The trackers are located in pendants that residents wear, and they can also double as a way for the resident to call the staff when the resident needs attention. Karen Kemp, a program manager and a systems analyst at Episcopal says that at first her employer used the trackers only on patients with dementia. However, use soon spread to residents in assisted living care who adopted it on a voluntary basis. Kemp says almost 100 percent of guests in assisted living use the trackers and residents in independent living are also demanding trackers.

Residents like the security of being able to walk the campus and have staff know where they are, said Kemp. They like knowing that if they fall or need help, staff members can find them, Kemp said. The staff like that aspect of it too, but it’s also helpful to track how quickly the staff respond to residents’ requests. For example, when a spouse or child of a resident complains that their partner or parent isn’t getting attention, the Episcopal staff can pull up the record of calls and show exactly how long it took to respond to the calls and what the staff did in response.

This level of detailed record keeping also helps justify the decision to move patients to a higher (and more expensive) level of care, such as from independent living to assistant living. Having a record of falls, wandering off property or needing more assistance can offer a rationale for the family, but it can also trigger the decision to have that conversation in the first place.

Trackers might also be worn on the wrist.Image courtesy of Stanley.
Image courtesy of Stanley.

Another thing Episcopal is looking for is the ability to run a report and see that all residents have left their room for the day. In nursing homes, federal regulations require a facility to make sure that a resident isn’t stuck inside their room. Right now, the company tracks this by having the security staff manually flip a flapper on each resident’s door each night. When the resident opens the door to leave in the morning the flap flips over and a staff member makes the rounds to check that all flaps are flipped.

It’s a manual process that could easily be automated with a sensor on the doors that tracks if it has been opened. Kemp says there is more that can be done with the data as well, but so far she’s not sure this can really help care for more people with few staff. If so, that would be a blow for those hoping the internet of things and more automation can help augment caregivers as the population ages.

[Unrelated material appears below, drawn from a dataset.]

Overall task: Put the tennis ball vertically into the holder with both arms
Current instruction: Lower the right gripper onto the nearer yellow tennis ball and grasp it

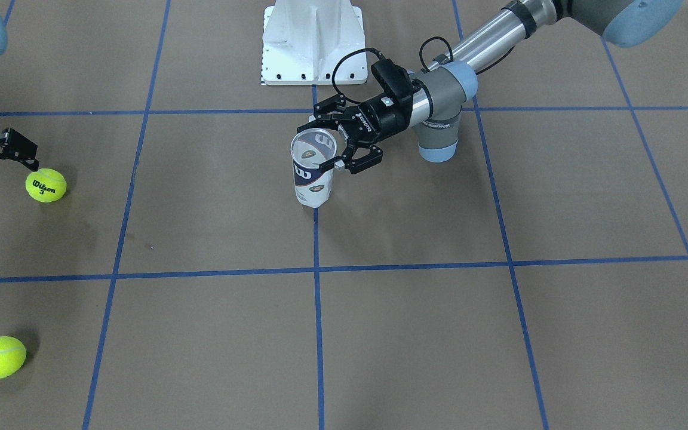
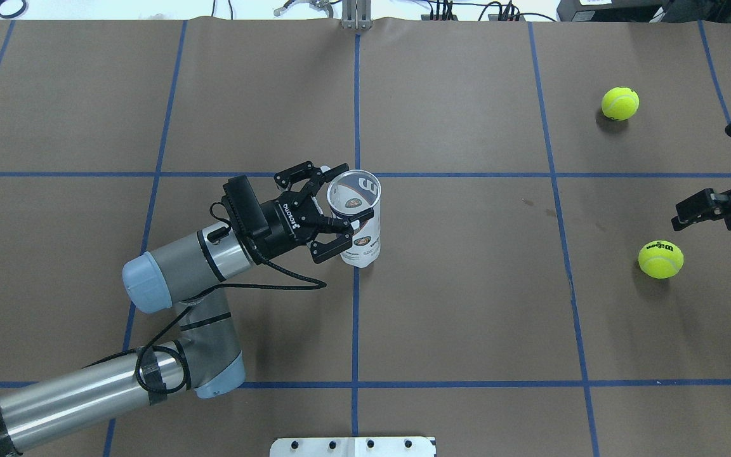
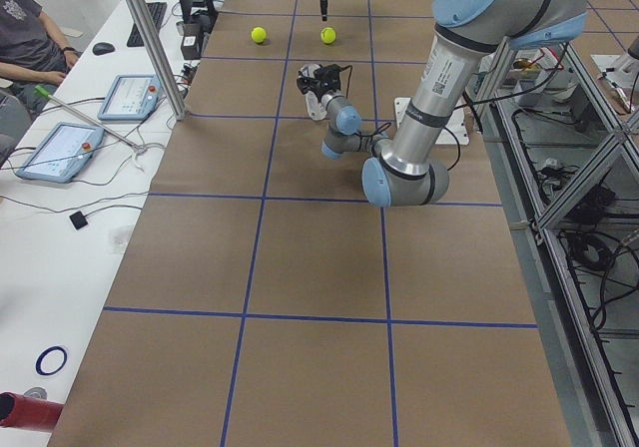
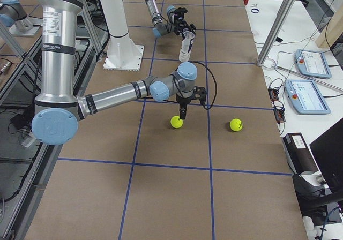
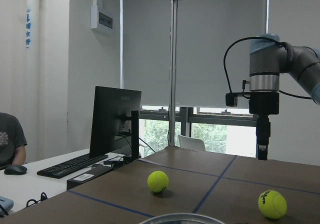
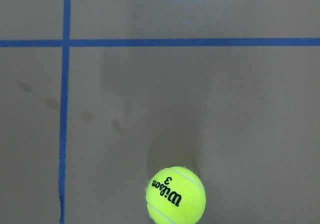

[fortune-brightcove videoid=4109636110001]

She says it can help staff focus more on the job they are doing as opposed to keeping one eye on the door for the resident who likes to make a break for it during meal times, but it doesn’t fundamentally change the fact that people need care. Kemp says that in many cases enabling patients to call the staff when they want has led to more demands on staff as residents ask if they can have water, if it is time for their medicines yet or if their kids are in the lobby for their expected visit, or any other effort to get some kind of human interaction. Kemp says Episcopal is looking at adding two-way communication to the tags to help cut down on the running back and forth to answer calls that might be easily answered with a simple voice answer as opposed to a visit.

Yet, despite the shift in attitude it has required from the staff, which have to be a bit faster on their feet when it comes to answering calls, the biggest challenge Kemp sees for the senior care industry is one of adopting new technology over paper. “In the short-term it’s a very paper intensive industry and it’s going to be hard to get this group to let that go,” Kemp said. But the ability to improve the standard of care for residents, as well as prevent residents from wandering off or falling and laying unable to get help for hours is the reason she’s so excited to bring the technology to Episcopal.

“We’re improving patient safety, and there is no price you can put on that,” she said.